Consuming dependency SBOMs and Adding dependencies to dependencies

_[This proposal is still work in progress and will be updated]_

## Initial rough outline of the ask

A supplier provided package 'MGR::foo:1.00' for which no
source code is available but an SBOM, e.g. 'foo.spdx.json'.

ORT should "know" about the association to enable
the following:

1. Dependencies from SBOM should be added to the
   dependency graph as dependencies of MGR::foo:1.00
   along with proper metadata.
2. The scanner should add the data from the SBOMs for 'MGR::foo:1.00' and its dependencies
   instead of attempting to scan with ScanCode and fail with a scan issue.
4. The evaluator rules should work for MGR::foo:1.00
   and it's dependencies as usual, and should have an
   indication if an examined package corresponds to an
   SBOM or to a dependency of an SBOM.
5. Advisor(s) should query vulnerabilities including SBOM dependencies.
6. The notifier should also have such indication available,   so that vulnerabilies can be propagated to different
   channels.
7. Produce a combined SBOM. TBC if it is necessary to produce an archive which
    includes all corresponding _original SBOMs in unmodified form_.
8. Produce a NOTICE file including entries SBOM dependencies.
9. Turn around time for making curations / seeing the effect should be low,
    to enable an efficient clearance process. (Could also be solved outside ORT)

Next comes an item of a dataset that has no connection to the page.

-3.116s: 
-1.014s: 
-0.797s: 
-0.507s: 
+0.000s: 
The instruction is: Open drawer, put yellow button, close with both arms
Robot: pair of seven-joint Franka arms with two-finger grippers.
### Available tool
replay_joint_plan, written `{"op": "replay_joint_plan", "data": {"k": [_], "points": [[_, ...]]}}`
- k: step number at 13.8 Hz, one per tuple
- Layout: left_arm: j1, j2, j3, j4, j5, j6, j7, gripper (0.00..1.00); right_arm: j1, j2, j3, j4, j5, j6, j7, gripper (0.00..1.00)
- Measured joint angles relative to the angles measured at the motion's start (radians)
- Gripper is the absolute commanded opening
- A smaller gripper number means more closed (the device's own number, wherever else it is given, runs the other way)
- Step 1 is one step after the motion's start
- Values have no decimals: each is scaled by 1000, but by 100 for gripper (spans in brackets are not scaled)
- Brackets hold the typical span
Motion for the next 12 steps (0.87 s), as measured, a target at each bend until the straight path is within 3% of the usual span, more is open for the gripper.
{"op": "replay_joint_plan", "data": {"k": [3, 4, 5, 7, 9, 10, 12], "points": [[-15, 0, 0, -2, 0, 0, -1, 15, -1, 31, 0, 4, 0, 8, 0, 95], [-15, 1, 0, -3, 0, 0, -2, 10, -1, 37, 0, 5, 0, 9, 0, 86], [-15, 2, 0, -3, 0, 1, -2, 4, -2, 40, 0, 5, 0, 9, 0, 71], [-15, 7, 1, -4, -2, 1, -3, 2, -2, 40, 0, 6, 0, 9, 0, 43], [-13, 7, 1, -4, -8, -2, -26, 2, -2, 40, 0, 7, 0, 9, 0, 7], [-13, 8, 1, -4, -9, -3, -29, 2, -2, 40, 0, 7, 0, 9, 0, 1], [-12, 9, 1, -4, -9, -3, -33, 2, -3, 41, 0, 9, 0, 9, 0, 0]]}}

## Known difficulties for solution design choices 

1. A certain package may be mentioned by multiple SBOMs in a different way, e.g. with conflicting data.
    a.) Data could be merged manually, e.g. into a single curation.
    b.) Data could be namespaced.
2. Flexibility in SBOM representations: It may not be possible to write a single on-the-fly 
    extraction which works for arbitrary SBOMs.
3. Data in SBOMs may need to be curated.
4. There are various SBOM formats and versions.

## Solution approaches

### Common principles

1. Define ORT data structures for the needed data (e.g. curations), which are SBOM-format-agnostic.
2. The data in these data structures is then assumed to be correct / already curated.
3. No on-the-fly extraction (+ SBOM curations) from original SBOMs. As follow up, it could be an option to look into providing a CLI helper command for this task.
4. New dedicated scanner inserts data such as detected copyright / licenses.
5. Curation data is centralized, so has to be added / corrected only once for entire ORG.
    - Consequence: There is no error fixing iterations by various teams (redundantly)
    - data is correct once added, in contrary to on-the-fly parsing and then curating.
    - no SBOMs commited to project's code repository
    
### Approach 1 (de-duplicated / merged sbom data)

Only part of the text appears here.